--- WORK TASK ---
Print each line of the listing once more, precisely as given.

--- DATA BLOCK ---
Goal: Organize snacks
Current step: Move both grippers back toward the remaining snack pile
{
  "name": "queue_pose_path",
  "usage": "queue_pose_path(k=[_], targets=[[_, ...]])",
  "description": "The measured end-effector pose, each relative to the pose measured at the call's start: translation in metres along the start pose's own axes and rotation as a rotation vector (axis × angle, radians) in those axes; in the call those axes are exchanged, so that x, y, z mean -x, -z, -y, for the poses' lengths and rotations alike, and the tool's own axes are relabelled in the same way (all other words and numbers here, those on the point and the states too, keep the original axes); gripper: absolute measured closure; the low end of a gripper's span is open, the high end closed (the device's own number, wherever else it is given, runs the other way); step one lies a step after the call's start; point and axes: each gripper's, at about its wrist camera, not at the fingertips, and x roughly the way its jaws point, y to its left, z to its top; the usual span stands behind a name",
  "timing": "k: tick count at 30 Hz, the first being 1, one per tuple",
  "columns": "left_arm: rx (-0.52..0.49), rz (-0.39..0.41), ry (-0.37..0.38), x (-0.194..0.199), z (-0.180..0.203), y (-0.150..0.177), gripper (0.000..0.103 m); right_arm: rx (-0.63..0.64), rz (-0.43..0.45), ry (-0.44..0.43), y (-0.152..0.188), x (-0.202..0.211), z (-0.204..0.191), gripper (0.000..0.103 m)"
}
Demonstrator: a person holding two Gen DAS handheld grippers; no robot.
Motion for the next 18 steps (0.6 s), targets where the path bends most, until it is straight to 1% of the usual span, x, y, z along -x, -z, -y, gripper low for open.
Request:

--- RESULT FOR THIS EXERCISE ---
Goal: Organize snacks
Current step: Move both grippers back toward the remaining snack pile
{
  "name": "queue_pose_path",
  "usage": "queue_pose_path(k=[_], targets=[[_, ...]])",
  "description": "The measured end-effector pose, each relative to the pose measured at the call's start: translation in metres along the start pose's own axes and rotation as a rotation vector (axis × angle, radians) in those axes; in the call those axes are exchanged, so that x, y, z mean -x, -z, -y, for the poses' lengths and rotations alike, and the tool's own axes are relabelled in the same way (all other words and numbers here, those on the point and the states too, keep the original axes); gripper: absolute measured closure; the low end of a gripper's span is open, the high end closed (the device's own number, wherever else it is given, runs the other way); step one lies a step after the call's start; point and axes: each gripper's, at about its wrist camera, not at the fingertips, and x roughly the way its jaws point, y to its left, z to its top; the usual span stands behind a name",
  "timing": "k: tick count at 30 Hz, the first being 1, one per tuple",
  "columns": "left_arm: rx (-0.52..0.49), rz (-0.39..0.41), ry (-0.37..0.38), x (-0.194..0.199), z (-0.180..0.203), y (-0.150..0.177), gripper (0.000..0.103 m); right_arm: rx (-0.63..0.64), rz (-0.43..0.45), ry (-0.44..0.43), y (-0.152..0.188), x (-0.202..0.211), z (-0.204..0.191), gripper (0.000..0.103 m)"
}
Demonstrator: a person holding two Gen DAS handheld grippers; no robot.
Motion for the next 18 steps (0.6 s), targets where the path bends most, until it is straight to 1% of the usual span, x, y, z along -x, -z, -y, gripper low for open.
Request:

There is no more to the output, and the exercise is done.